Grace Ann McCallum (born October 30, 2002) is an American artistic gymnast. She represented the United States at the 2020 Summer Olympics and won a silver medal in the team event. She is the 2018 Pan American and 2018 Pacific Rim individual all-around champion, the 2018 Pan American uneven bars champion, and was a member of the U.S. gymnastics team that won gold at the 2018 and 2019 World Championships and the 2018 Pan American Championships.

Personal life 
McCallum was born in Cambridge, Minnesota to Sandra and Edward McCallum. She is one of seven children. She finished high school online through Connections Academy and has a German Shepherd named Bella. McCallum is a devout Roman Catholic.

Gymnastics career

Junior
In 2017, McCallum competed at the 2017 U.S. Classic where she placed third in the all-around and first on vault. At Nationals she placed 11th in the all-around and fourth on vault.

Senior

2018 
McCallum turned senior 2018 and was officially added to the senior national team when she was named to the team to compete at the 2018 Pacific Rim Gymnastics Championships. There she won gold in the team and all-around finals and won silver on vault and floor exercise. McCallum also competed at the 2018 City of Jesolo Trophy where she placed fifth in the all-around, fifth on vault, and third on floor exercise.

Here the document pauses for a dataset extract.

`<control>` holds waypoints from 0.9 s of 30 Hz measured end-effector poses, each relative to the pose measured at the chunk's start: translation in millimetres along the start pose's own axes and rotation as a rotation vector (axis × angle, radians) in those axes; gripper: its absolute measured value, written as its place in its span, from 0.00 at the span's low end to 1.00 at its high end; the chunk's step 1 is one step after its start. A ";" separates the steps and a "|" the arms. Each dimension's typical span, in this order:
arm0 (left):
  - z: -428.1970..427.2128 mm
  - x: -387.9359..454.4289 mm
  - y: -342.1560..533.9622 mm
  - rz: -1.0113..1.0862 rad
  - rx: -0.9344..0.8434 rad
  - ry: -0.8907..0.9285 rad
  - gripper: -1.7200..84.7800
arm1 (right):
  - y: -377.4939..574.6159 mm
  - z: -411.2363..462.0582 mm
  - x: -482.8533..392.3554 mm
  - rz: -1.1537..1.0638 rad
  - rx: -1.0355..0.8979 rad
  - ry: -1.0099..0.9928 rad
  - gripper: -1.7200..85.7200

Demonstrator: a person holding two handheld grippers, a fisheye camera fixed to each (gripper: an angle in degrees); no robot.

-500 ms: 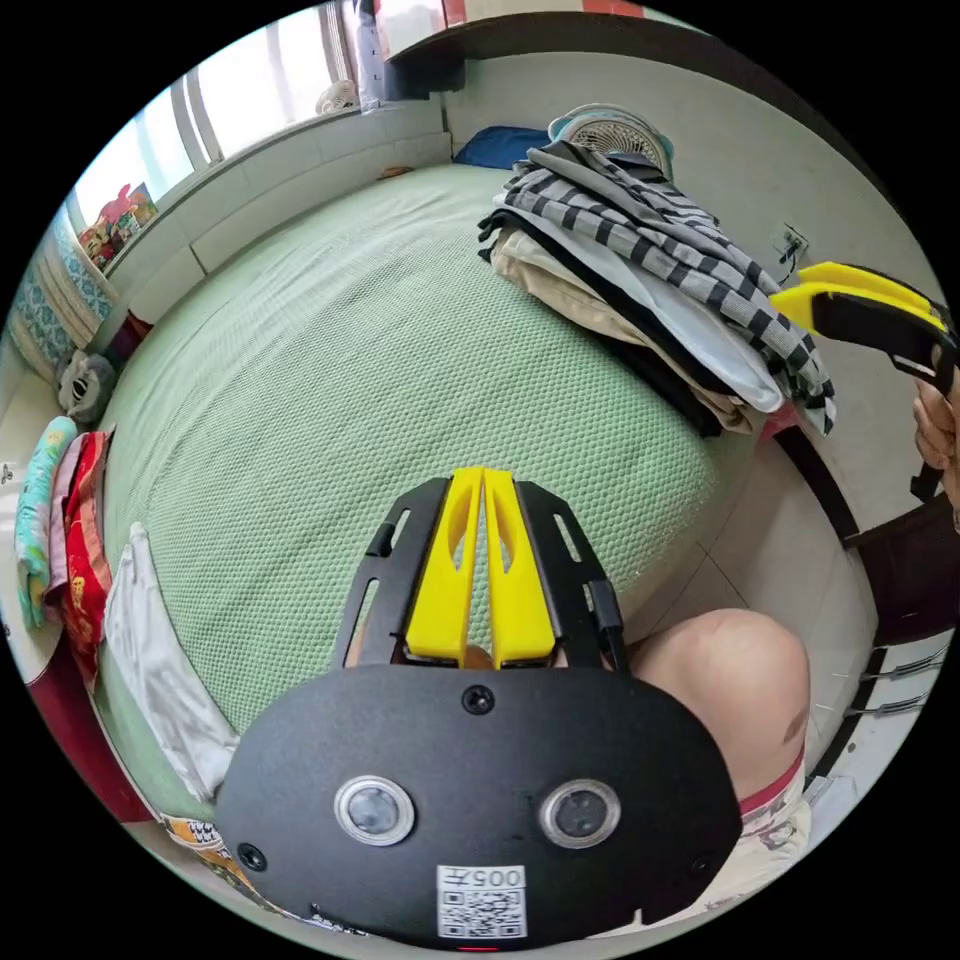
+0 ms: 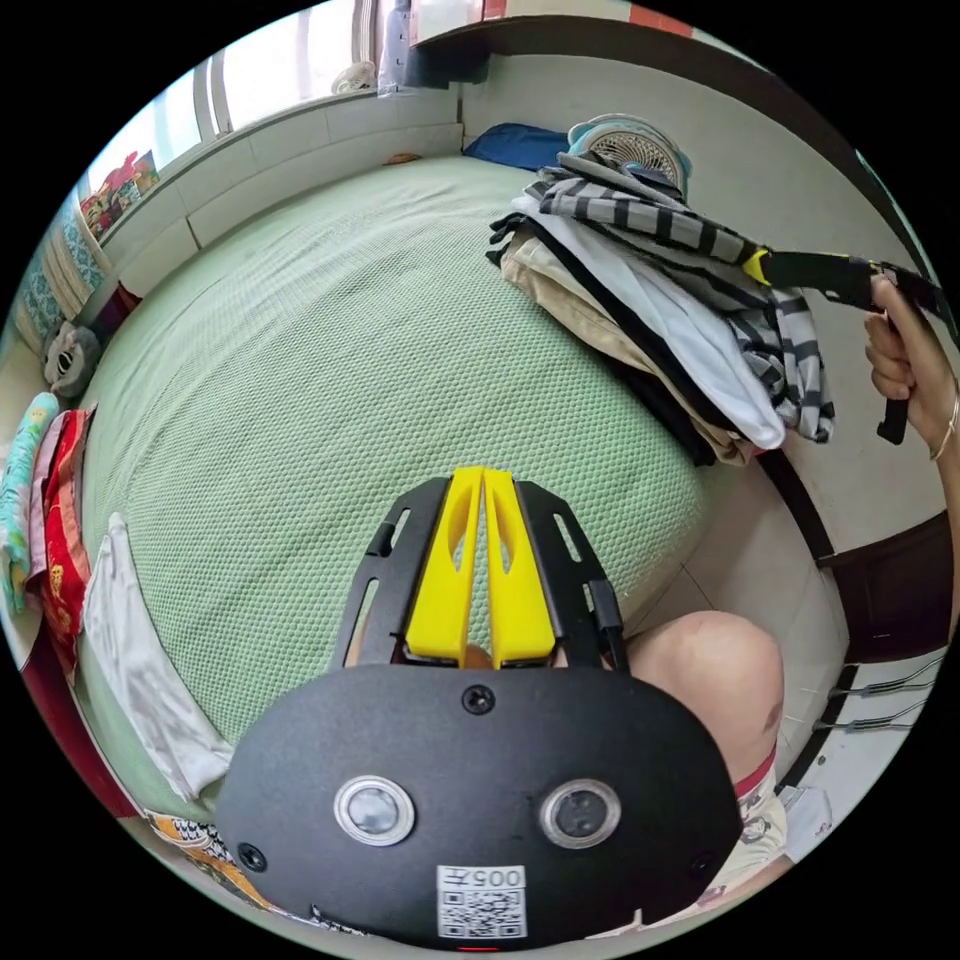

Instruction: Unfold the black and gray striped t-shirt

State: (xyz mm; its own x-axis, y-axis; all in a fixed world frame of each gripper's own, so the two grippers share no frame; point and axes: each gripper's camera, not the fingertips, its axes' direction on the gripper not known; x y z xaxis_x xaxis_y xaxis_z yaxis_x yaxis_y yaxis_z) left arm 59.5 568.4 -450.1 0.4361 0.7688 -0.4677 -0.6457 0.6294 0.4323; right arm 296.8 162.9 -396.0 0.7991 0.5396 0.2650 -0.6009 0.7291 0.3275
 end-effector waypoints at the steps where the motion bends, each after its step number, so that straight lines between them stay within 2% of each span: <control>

In early July, McCallum competed at the American Classic, where she only competed on uneven bars and balance beam. She finished second and ninth respectively.

Later that month, McCallum competed at the GK US Classic, where she placed eleventh in the all-around. She also placed eighteenth on bars, twelfth on beam, and tied for seventh on floor with Shania Adams.

In August McCallum competed at the National Championships where she placed fourth in the all-around, behind Simone Biles, Morgan Hurd, and Riley McCusker. She also finished fourth on floor exercise, sixth on uneven bars, and fifth on balance beam. On August 20 McCallum was named to the team to compete at the Pan American Championships alongside Jade Carey, Trinity Thomas, Kara Eaker, and Shilese Jones. There she won gold in the team finals, all-around, and uneven bars and won bronze on vault and balance beam. She had the fourth highest score on floor exercise. Her all-around score of 57.000 during the team final was the second-highest international score in the world in 2018, behind only all-around champion Biles.

In October McCallum participated in the Worlds Team Selection Camp. During the competition she placed second on floor exercise behind Biles, third in the all-around behind Biles and McCusker, fifth on balance beam and vault, and seventh on uneven bars. The following day she was named to the team to compete at the 2018 World Championships alongside Biles, Hurd, McCusker, Eaker, and alternate Ragan Smith.

During qualifications the US qualified in first place to the team final. Individually McCallum qualified as the second reserve to the vault final and placed seventh on floor exercise, but did not qualify due to teammates Biles and Hurd scoring higher.  During the team final McCallum competed on only vault and floor exercise. She contributed 14.533 and 13.633 respectively towards the USA's team total. USA won gold with a score of 171.629, 8.766 points ahead of second-place Russia, beating previous margin of victory records set in the open-ended code of points era at the 2014 World Championships (6.693) and the 2016 Olympic Games (8.209).

2019 
In January, it was announced that McCallum would represent the USA at the American Cup alongside first year senior Leanne Wong in March. There she won the silver all-around medal behind Wong and ahead of the two previous World silver all-around medalists, Ellie Black of Canada (2017) and Mai Murakami of Japan (2018), who tied for third place.  At February’s team training camp, McCallum placed first in the all-around ahead of the other national team members.

At the 2019 GK US Classic in July, McCallum placed third in the all-around behind Simone Biles and Riley McCusker. She also tied for third on bars with McCusker and behind Morgan Hurd and Sunisa Lee, placed fifth on beam, and tied for second on floor with Jade Carey and behind Biles. Additionally she had the fourth highest single vault score behind Biles, Carey, and MyKayla Skinner but had the highest scoring double-twisting yurchenko.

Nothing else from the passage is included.